_Exercise goal_:
Going down the listing below, print exactly each line from the one with "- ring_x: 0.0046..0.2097" up to and including the one with "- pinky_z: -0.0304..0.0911", and skip the rest.

_Collected material_:
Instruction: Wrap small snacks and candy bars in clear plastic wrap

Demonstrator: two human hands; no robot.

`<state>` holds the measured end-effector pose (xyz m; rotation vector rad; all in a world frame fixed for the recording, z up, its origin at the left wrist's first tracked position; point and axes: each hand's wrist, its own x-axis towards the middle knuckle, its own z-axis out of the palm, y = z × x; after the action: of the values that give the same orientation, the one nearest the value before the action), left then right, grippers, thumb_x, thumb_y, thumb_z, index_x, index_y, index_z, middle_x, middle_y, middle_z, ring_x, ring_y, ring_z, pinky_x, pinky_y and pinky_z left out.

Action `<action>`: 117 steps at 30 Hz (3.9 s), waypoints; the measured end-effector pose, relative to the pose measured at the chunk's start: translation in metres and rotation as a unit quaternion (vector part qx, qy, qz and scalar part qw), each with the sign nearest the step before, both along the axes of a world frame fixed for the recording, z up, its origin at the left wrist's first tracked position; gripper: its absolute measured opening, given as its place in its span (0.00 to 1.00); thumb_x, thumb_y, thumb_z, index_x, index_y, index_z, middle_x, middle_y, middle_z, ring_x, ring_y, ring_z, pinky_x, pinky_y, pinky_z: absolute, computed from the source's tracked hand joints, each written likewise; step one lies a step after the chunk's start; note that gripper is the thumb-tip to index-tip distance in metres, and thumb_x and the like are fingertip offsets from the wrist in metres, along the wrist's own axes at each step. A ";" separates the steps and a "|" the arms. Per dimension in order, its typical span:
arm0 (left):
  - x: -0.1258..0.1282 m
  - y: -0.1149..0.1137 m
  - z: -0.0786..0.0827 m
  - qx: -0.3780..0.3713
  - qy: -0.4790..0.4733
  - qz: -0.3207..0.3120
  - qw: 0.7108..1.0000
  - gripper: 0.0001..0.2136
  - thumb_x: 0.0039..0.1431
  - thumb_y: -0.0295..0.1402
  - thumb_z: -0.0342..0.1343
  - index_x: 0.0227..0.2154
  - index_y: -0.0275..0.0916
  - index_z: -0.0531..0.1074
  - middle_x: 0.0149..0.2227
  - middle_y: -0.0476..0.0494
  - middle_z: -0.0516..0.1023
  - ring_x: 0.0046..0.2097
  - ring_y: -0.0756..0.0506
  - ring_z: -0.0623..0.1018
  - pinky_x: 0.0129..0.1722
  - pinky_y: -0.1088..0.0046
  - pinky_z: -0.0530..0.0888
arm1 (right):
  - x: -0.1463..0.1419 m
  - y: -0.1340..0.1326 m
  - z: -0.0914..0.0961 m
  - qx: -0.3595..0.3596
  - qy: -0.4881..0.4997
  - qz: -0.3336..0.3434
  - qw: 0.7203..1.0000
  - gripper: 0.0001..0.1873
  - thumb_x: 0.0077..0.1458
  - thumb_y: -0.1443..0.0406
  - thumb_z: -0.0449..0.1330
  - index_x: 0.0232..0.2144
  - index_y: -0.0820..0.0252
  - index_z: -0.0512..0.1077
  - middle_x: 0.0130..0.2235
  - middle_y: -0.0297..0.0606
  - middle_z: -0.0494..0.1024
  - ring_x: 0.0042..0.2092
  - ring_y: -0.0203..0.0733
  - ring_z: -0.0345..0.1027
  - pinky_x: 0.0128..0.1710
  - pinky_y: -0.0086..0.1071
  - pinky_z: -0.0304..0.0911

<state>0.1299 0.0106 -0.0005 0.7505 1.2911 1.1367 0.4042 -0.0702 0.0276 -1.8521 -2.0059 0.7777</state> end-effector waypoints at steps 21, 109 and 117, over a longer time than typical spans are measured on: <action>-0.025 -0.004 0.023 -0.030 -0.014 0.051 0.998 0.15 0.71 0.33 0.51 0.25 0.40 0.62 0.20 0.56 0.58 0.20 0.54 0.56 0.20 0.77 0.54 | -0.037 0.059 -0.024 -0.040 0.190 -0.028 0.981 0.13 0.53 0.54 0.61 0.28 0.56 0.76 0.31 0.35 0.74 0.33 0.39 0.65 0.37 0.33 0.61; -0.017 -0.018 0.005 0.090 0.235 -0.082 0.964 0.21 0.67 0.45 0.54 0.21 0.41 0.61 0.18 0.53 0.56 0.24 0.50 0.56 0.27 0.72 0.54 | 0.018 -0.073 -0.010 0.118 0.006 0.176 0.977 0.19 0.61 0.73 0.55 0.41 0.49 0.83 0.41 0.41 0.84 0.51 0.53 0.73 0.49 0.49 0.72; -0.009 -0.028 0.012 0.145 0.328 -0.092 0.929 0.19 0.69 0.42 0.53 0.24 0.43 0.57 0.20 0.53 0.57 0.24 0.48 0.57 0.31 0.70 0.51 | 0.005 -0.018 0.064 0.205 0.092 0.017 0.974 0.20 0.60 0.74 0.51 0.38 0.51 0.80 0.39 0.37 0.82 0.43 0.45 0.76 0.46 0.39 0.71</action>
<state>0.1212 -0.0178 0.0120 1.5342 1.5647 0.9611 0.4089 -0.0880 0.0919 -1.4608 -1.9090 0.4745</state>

_Written response_:
  - ring_x: 0.0046..0.2097
  - ring_y: -0.0756..0.0506
  - ring_z: -0.0623..0.1018
  - pinky_x: 0.0129..0.1722
  - pinky_y: -0.1088..0.0046
  - pinky_z: -0.0530..0.0888
arm1 (right):
  - x: -0.1463..0.1419 m
  - y: -0.1340..0.1326 m
  - z: -0.0914..0.0961 m
  - qx: -0.3595..0.3596
  - qy: -0.4881..0.4997
  - qz: -0.3336..0.3434
  - qw: 0.7203..1.0000
  - gripper: 0.0001..0.1873
  - thumb_x: 0.0077..0.1458
  - thumb_y: -0.1443..0.0406
  - thumb_z: -0.0449..0.1330
  - index_x: 0.0232..0.2144
  - index_y: -0.0820..0.0252
  - index_z: -0.0512..0.1077
  - middle_x: 0.0130..0.2235
  - middle_y: -0.0297..0.0606
  - middle_z: -0.0494..0.1024
  - ring_x: 0.0042..0.2092
  - ring_y: -0.0203..0.0733
  - ring_z: -0.0345..0.1027
  - pinky_x: 0.0128..0.1710
  - pinky_y: -0.0086..0.1071
  - pinky_z: -0.0304..0.0911

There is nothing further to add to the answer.